Are we not men? We are—well, ask Bigfoot, as Brooks does in this delightful yarn, following on his bestseller World War Z(2006).

A zombie apocalypse is one thing. A volcanic eruption is quite another, for, as the journalist who does a framing voice-over narration for Brooks’ latest puts it, when Mount Rainier popped its cork, “it was the psychological aspect, the hyperbole-fueled hysteria that had ended up killing the most people.” Maybe, but the sasquatches whom the volcano displaced contributed to the statistics, too, if only out of self-defense. Brooks places the epicenter of the Bigfoot war in a high-tech hideaway populated by the kind of people you might find in a Jurassic Park franchise: the schmo who doesn’t know how to do much of anything but tries anyway, the well-intentioned bleeding heart, the know-it-all intellectual who turns out to know the wrong things, the immigrant with a tough backstory and an instinct for survival.
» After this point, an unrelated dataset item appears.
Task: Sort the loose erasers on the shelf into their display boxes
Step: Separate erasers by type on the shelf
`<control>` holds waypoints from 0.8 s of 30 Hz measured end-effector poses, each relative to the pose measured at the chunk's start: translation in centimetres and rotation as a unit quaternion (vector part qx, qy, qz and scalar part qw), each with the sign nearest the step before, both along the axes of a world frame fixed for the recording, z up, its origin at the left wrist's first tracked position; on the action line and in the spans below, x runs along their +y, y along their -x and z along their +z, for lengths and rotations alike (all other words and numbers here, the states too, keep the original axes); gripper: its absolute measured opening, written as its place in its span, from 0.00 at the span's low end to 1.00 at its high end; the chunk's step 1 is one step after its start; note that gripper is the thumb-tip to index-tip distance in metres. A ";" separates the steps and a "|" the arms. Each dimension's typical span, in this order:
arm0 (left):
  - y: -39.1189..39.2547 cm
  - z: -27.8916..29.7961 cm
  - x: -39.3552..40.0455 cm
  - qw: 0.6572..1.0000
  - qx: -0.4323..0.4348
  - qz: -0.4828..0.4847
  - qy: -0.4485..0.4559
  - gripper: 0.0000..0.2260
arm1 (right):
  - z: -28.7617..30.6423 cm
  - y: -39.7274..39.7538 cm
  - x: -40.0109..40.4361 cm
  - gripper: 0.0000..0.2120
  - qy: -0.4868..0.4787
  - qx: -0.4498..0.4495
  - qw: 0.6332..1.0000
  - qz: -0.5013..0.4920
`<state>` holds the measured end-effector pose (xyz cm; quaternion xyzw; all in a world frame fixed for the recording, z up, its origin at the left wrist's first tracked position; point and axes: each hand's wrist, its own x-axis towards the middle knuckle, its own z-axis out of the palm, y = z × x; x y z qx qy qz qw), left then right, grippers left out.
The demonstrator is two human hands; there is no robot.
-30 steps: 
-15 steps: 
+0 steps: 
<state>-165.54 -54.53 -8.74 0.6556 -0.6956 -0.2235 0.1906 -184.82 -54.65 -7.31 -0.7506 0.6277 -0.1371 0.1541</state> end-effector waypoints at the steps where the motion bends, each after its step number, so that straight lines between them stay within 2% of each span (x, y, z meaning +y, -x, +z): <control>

Indeed, the novel does double duty as a survival manual, packed full of good advice—for instance, try not to get wounded, for “injury turns you from a giver to a taker. Taking up our resources, our time to care for you.” Brooks presents a case for making room for Bigfoot in the world while peppering his narrative with timely social criticism about bad behavior on the human side of the conflict: The explosion of Rainier might have been better forecast had the president not slashed the budget of the U.S. Geological Survey, leading to “immediate suspension of the National Volcano Early Warning System,” and there’s always someone around looking to monetize the natural disaster and the sasquatch-y onslaught that follows. Brooks is a pro at building suspense even if it plays out in some rather spectacularly yucky episodes, one involving a short spear that takes its name from “the sucking sound of pulling it out of the dead man’s heart and lungs.” Grossness aside, it puts you right there on the scene.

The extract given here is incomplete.